When Maduro first launched the petro in December, his announcement generated a lot concern within the U.S. Department of the Treasury. The Department warned U.S. citizens that they would be put at “legal risk” if they chose to invest in the petro, because it diverges from the goals of the U.S. government. This warning turned into reality on March 20th, when Trump signed an executive order prohibiting U.S. citizens from buying the petro. Although Maduro hoped to bypass the American sanctions levied against Venezuela, he is now back to square one.
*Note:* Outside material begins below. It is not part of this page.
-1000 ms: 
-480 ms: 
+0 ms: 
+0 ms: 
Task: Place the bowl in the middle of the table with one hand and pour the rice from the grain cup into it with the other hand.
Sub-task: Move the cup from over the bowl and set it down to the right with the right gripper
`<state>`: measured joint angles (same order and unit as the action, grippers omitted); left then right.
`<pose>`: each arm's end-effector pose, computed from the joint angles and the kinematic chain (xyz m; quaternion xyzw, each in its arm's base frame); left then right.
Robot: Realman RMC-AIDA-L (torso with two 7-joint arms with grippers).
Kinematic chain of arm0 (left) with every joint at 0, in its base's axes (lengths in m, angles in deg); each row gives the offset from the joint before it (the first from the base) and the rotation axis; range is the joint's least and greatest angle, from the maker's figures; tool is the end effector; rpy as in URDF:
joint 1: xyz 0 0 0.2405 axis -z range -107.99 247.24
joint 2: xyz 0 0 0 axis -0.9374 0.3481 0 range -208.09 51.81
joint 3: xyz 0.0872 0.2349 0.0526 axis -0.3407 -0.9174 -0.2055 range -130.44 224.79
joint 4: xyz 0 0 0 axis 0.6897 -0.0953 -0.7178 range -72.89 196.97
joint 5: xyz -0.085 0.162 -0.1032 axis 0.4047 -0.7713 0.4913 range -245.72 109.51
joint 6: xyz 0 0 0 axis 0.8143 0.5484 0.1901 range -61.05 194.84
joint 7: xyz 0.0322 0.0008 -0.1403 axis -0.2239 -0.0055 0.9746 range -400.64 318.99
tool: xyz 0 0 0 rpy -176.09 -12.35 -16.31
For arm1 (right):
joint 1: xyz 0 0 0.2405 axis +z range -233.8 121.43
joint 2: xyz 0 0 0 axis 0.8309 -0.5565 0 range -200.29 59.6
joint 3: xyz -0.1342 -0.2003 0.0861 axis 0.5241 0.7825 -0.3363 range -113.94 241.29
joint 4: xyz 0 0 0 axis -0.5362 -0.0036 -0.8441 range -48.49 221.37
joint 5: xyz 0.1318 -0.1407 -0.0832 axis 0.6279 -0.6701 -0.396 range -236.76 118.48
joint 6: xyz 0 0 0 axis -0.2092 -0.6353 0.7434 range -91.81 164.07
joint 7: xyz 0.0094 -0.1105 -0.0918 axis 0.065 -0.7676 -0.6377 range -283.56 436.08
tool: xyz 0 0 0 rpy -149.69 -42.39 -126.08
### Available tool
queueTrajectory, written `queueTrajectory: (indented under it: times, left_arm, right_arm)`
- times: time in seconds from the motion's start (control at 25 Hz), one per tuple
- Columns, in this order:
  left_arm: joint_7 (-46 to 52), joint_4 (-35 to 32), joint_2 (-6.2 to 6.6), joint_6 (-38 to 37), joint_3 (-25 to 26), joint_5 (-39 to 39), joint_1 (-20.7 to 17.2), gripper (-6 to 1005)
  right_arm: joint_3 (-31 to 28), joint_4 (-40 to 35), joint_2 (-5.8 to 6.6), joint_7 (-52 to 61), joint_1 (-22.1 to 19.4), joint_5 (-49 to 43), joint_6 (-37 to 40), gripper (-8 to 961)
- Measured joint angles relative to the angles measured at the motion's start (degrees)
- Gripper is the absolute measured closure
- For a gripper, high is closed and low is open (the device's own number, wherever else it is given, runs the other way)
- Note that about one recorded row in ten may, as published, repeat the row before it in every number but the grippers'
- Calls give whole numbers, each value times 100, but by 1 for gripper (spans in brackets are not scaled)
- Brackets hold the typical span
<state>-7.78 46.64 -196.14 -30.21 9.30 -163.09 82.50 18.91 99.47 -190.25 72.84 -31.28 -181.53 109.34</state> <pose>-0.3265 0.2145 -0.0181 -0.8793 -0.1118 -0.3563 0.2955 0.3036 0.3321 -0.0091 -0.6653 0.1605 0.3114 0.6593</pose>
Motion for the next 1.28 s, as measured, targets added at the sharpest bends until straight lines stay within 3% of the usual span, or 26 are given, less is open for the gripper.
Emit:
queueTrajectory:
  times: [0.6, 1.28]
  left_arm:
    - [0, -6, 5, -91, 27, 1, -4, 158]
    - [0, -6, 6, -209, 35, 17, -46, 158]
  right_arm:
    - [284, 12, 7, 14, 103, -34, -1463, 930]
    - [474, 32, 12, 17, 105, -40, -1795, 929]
Additionally, investors are worried about the value of the petro. Commodity prices, in particular, are prone to extreme fluctuation. After all, the 50% drop in oil prices over the last few years is one of the main reasons behind Venezuela’s economic collapse. There is also no guarantee that the government will maintain the current exchange rate. According to a decree that outlines how the petro will work, the government maintains total control over the value of the currency. It may equal one barrel of oil or, as stated in article 4, “whatever commodities the nation decides”.
The Venezuelan government has a long history of shifty behavior when dealing with the economy. During his presidency, Maduro constantly overvalued the exchange rate of the Bolivar. As Venezuela’s debt grew, rather than decreasing spending, the government simply printed more and more money, which contributed to the inflation. Therefore, it is highly likely that the government will also betray their investors and reduce the value of the petro. The reliability of the Venezuelan government and the value of the petro remains questionable.
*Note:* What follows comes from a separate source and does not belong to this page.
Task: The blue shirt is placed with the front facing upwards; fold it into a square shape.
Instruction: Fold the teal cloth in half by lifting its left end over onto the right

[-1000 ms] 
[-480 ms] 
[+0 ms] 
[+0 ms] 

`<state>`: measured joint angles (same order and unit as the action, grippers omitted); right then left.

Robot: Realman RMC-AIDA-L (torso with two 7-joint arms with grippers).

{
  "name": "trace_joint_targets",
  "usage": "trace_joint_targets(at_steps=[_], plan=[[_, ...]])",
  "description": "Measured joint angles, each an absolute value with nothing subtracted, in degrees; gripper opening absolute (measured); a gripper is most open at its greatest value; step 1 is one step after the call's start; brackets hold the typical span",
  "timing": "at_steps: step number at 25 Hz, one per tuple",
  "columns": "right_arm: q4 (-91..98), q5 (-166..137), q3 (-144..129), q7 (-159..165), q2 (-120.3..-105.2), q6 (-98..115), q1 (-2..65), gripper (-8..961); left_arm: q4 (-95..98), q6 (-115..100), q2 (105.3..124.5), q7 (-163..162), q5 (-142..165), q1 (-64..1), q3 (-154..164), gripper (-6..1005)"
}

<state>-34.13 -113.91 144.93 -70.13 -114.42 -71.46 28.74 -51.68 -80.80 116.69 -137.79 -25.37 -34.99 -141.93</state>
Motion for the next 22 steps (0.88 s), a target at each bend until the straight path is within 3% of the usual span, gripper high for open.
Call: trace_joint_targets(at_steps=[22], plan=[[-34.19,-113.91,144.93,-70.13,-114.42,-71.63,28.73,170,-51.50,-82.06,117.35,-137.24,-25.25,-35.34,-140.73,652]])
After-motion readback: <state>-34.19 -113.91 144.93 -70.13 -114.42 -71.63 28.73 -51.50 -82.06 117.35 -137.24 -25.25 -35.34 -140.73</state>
It is also doubtful that the average Venezuelan citizen will actually benefit from the petro, even though they are in desperate need for economic reform. Almost 90% of Venezuelans live in poverty; they lost on average about 19 pounds in weight last year, according to a national survey. Hungry mobs of people often band together to loot grocery stores. Despite the shortage of food and medical supplies in Venezuela, Maduro has refused to accept any foreign humanitarian aid. The suffering of Venezuelan citizens and appeals from the United Nations, the U.S., and other Latin American countries have not changed his mind. Therefore, it is unlikely that Maduro will use his new currency to resolve the humanitarian crisis. As of right now, the petro cannot be purchased with bolívars; they can only be bought with U.S. dollars, euros, and other virtual currencies like Bitcoin. The Venezuelan government has also imposed strict controls on the purchase of foreign currency. As a result, Venezuela’s own citizens are prevented from buying petros and profiting from the investment. The petro might be Maduro’s solution to Venezuela’s debt and inflation, but it does not directly improve the standard of living.
Although Maduro claims that the petro has raised $5 billion in revenue so far, the extreme criticism it has generated diminishes its potential. In the eyes of the U.S. government, the petro is a clear violation of U.S. sanctions and deserves no support. Furthermore, the value of the petro is unreliable, and there is very little guarantee from the government that investors will get their money back. If the public outcry over the petro continues, it is likely that more investors will lose faith in the innovative yet questionable solution to Venezuela’s economic crisis.
One of Venezuela’s biggest mistakes in the past was recklessly printing money when it should have curbed spending. It created money to replace the funds that it did not have. The creation of this new cryptocurrency seems to be an ominously similar solution. The petro is the first virtual currency ever issued by a nation, so it is difficult to predict its impact on the Venezuelan economy. Nevertheless, there are clear weaknesses in Maduro’s plan that must be addressed. Money can appear on the Internet, but that does not mean that it should.